Paradigm wrote:What do you guys think about accelerationism?
Ever read "The Sorcerer's Apprentice"?
The idea is to accelerate the collapse of capitalism by enhancing its contradictions.
Marx didn't understand capitalism or logic, so he didn't understand that capitalism's weaknesses are not "contradictions." It's not a matter of contradictions but of social and economic failure.
The term is often pejoratively used to describe strategies that seek a deepening of capitalism in order to accelerate its demise, but many accelerationist philosophies are more subtle than that. I think of it in terms of Aikido, where the idea is to take the opponent's force and use it against them. In particular, one can look at the tendency of the rate of profit to fall,
"The tendency of the profit rate to fall" is just Marxist foolishness. The rate of profit on capital goods investment tends to zero, not to fall, because of competition; but the capitalist system simply ignores that, and increases the returns to
monopoly privilege, which neither fall nor tend to zero: land titles, banksters' debt money issuance, corporate limited liability, patents and copyrights, government contracts, etc. But especially land titles, which, as we have seen, simply become more and more valuable as capital accumulation advances. Marx incorrectly -- and, let's face it, rather naively -- assumed that capitalism and capitalists rely on returns to capital goods: factories, etc. They don't. They have privileges, whose rate of return is not subject to competition, and therefore does not tend to fall.

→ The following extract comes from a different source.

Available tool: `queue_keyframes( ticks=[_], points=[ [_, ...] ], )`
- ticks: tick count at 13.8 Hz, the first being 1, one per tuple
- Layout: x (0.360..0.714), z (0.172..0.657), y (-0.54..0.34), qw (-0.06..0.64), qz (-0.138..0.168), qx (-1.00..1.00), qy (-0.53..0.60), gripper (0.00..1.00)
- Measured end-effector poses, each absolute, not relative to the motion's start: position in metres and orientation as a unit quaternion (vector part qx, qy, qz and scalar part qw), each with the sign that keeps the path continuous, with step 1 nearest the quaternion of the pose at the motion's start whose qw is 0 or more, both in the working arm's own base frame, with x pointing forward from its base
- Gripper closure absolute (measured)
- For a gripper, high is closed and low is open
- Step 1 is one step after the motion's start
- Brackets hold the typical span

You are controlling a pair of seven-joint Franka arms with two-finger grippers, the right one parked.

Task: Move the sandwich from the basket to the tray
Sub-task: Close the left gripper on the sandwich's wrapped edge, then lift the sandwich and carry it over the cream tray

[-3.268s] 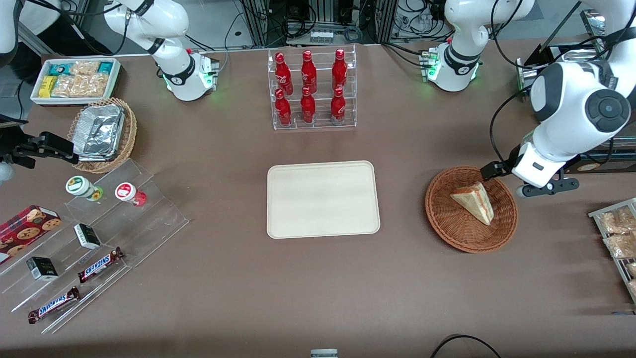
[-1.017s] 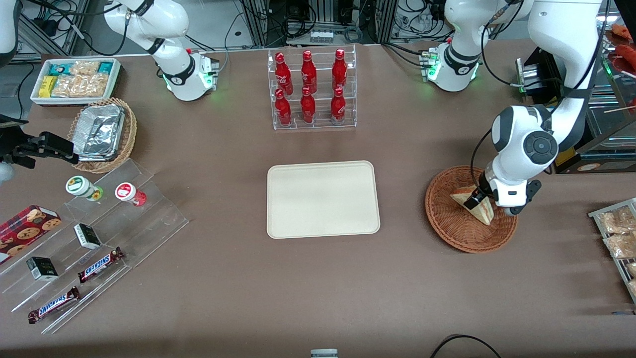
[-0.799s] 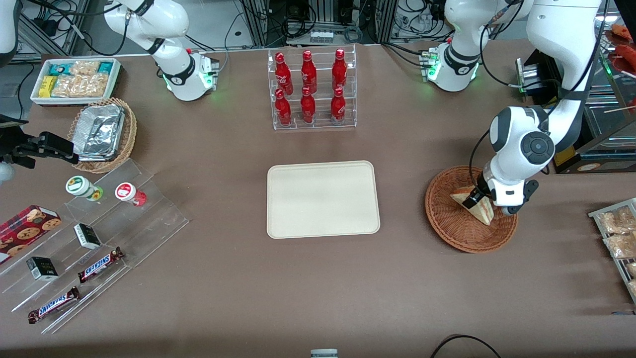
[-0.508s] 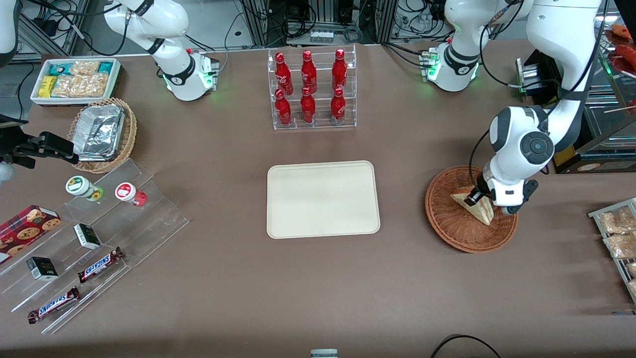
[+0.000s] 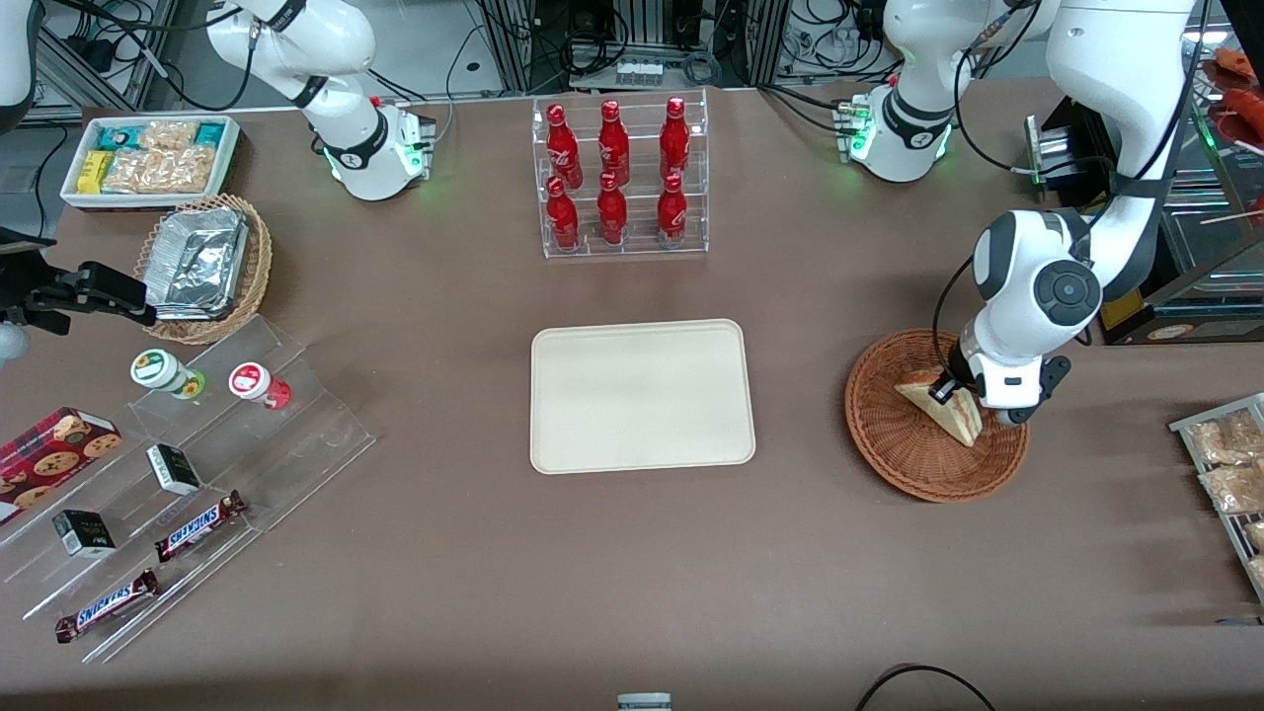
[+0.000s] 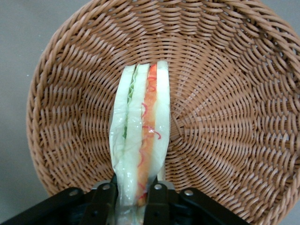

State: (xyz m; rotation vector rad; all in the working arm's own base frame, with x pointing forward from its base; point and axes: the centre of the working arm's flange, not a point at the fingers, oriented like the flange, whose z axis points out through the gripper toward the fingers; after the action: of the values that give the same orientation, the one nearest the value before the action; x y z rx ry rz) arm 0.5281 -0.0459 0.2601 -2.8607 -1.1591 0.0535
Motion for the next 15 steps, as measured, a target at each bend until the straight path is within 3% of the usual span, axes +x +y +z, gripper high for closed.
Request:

and strategize about ways to prevent capitalists from counteracting that tendency, thus accelerating the fall in the rate of profit.
Irrelevant, as explained above.
Trying to confront capitalism head-on with brute force is a tall order, considering all the military might in capitalism's favor. Instead, the idea is to sabotage the vehicle the capitalist is driving, so that when they try to steer or put on the brakes, they instead find themselves careening off the road.
First you would have to get the anti-capitalists to abandon Marx's incorrect view that private ownership of capital goods is the problem.
Paradigm wrote:Looking back on my Georgist days, I realize that it's essentially an accelerationist idea: by taking away the tool of land rents from the capitalist, they cannot so easily fortify themselves against the tendency of the rate of profit to fall.
No, recovering publicly created land rents for public purposes and benefit (and restoring the individual right to use land, the crucial part George missed) abolishes capitalism at a stroke, with no need for any apocalyptic collapse. Marx just wasn't smart enough to understand how: he even absurdly called the Georgist Single Tax "capitalism's last ditch." Yeah, maybe, but in the opposite sense: if capitalism can't stop land value taxation, it will have
lost its last ditch.
This does not mean dismantling the social safety net and screwing the poor. It means careful precision in finding capital's weak spots and using them against it.
First you would have to understand that capitalism and capitalist exploitation are all about private property in land, not in capital goods. That means finding a willingness to know that Marx was wrong, and George was right.